Task: Retype each line of the material exactly, please, skipping any picture in it.

** Opening Stored data block **

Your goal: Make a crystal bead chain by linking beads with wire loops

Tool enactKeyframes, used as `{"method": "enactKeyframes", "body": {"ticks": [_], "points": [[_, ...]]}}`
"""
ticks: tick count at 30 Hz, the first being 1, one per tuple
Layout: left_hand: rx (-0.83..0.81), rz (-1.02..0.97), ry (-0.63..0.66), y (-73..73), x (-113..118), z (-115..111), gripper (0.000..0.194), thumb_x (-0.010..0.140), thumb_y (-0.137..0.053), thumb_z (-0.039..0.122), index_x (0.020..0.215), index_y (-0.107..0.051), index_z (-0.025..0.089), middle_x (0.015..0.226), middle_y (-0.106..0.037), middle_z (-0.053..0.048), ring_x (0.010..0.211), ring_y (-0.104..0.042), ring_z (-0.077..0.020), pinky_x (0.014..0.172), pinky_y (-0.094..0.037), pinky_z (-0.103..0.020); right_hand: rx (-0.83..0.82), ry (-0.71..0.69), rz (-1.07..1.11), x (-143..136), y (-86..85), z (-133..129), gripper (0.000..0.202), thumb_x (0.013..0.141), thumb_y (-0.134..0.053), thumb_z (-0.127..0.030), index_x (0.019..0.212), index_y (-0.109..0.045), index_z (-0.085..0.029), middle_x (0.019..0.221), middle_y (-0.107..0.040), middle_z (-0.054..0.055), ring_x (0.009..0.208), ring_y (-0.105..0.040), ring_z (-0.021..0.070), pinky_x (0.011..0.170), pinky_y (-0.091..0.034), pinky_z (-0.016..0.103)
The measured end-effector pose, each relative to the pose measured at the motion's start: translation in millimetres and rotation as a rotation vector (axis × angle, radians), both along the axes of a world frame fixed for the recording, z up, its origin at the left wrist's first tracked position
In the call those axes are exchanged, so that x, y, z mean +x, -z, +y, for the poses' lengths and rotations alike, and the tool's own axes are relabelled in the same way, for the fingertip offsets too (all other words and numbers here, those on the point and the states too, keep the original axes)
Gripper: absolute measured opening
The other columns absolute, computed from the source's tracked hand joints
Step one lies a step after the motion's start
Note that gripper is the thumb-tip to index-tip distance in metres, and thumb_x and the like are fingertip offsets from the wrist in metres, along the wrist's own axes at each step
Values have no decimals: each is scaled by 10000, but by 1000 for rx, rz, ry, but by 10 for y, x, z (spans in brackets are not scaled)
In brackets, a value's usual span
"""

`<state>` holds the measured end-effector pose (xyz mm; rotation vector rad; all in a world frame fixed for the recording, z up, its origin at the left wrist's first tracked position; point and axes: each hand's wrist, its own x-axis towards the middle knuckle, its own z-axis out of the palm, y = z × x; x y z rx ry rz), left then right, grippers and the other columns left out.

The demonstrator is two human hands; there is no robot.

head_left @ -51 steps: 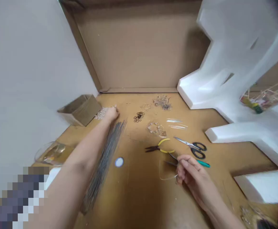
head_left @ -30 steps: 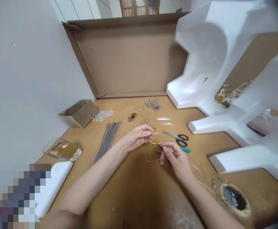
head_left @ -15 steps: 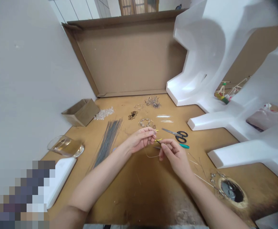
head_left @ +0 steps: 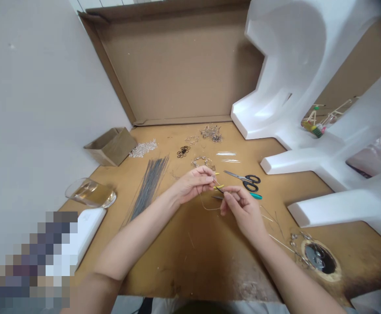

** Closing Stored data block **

Result:
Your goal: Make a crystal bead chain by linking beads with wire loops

Tool enactKeyframes, used as `{"method": "enactKeyframes", "body": {"ticks": [_], "points": [[_, ...]]}}`
"""
ticks: tick count at 30 Hz, the first being 1, one per tuple
Layout: left_hand: rx (-0.83..0.81), rz (-1.02..0.97), ry (-0.63..0.66), y (-73..73), x (-113..118), z (-115..111), gripper (0.000..0.194), thumb_x (-0.010..0.140), thumb_y (-0.137..0.053), thumb_z (-0.039..0.122), index_x (0.020..0.215), index_y (-0.107..0.051), index_z (-0.025..0.089), middle_x (0.015..0.226), middle_y (-0.106..0.037), middle_z (-0.053..0.048), ring_x (0.010..0.211), ring_y (-0.104..0.042), ring_z (-0.077..0.020), pinky_x (0.014..0.172), pinky_y (-0.094..0.037), pinky_z (-0.103..0.020); right_hand: rx (-0.83..0.82), ry (-0.71..0.69), rz (-1.07..1.11), x (-143..136), y (-86..85), z (-133..129), gripper (0.000..0.202), thumb_x (0.013..0.141), thumb_y (-0.134..0.053), thumb_z (-0.127..0.030), index_x (0.019..0.212), index_y (-0.109..0.045), index_z (-0.085..0.029), middle_x (0.019..0.221), middle_y (-0.107..0.040), middle_z (-0.054..0.055), ring_x (0.009..0.208), ring_y (-0.105..0.040), ring_z (-0.021..0.070), pinky_x (0.011..0.170), pinky_y (-0.091..0.034), pinky_z (-0.016..0.103)
The measured end-effector pose, each relative to the pose measured at the motion's start: translation in millimetres and rotation as a rotation vector (axis × angle, radians), both along the axes of a world frame fixed for the recording, z up, its origin at the left wrist's first tracked position
In the call those axes are exchanged, so that x, y, z mean +x, -z, +y, for the poses' lengths and rotations alike, and the tool's own axes are relabelled in the same way, for the fingertip offsets too (all other words and numbers here, those on the point and the states too, keep the original axes)
Gripper: absolute measured opening
The other columns absolute, computed from the source's tracked hand joints
Step one lies a step after the motion's start
Note that gripper is the thumb-tip to index-tip distance in metres, and thumb_x and the like are fingertip offsets from the wrist in metres, along the wrist's own axes at each step
Values have no decimals: each is scaled by 10000, but by 1000 for rx, rz, ry, but by 10 for y, x, z (spans in brackets are not scaled)
In brackets, a value's usual span
"""

`<state>` holds the measured end-effector pose (xyz mm; rotation vector rad; all in a world frame fixed for the recording, z up, its origin at the left wrist's first tracked position; point and axes: each hand's wrist, its own x-axis towards the middle knuckle, its own z-axis out of the palm, y = z × x; x y z rx ry rz), left then right, grippers and the other columns left out.

The demonstrator is two human hands; there is no robot.

head_left @ -51 steps: 
head_left @ -30 steps: 
head_left @ -15 steps: 
head_left @ +0 steps: 

Nothing else remains in this exercise.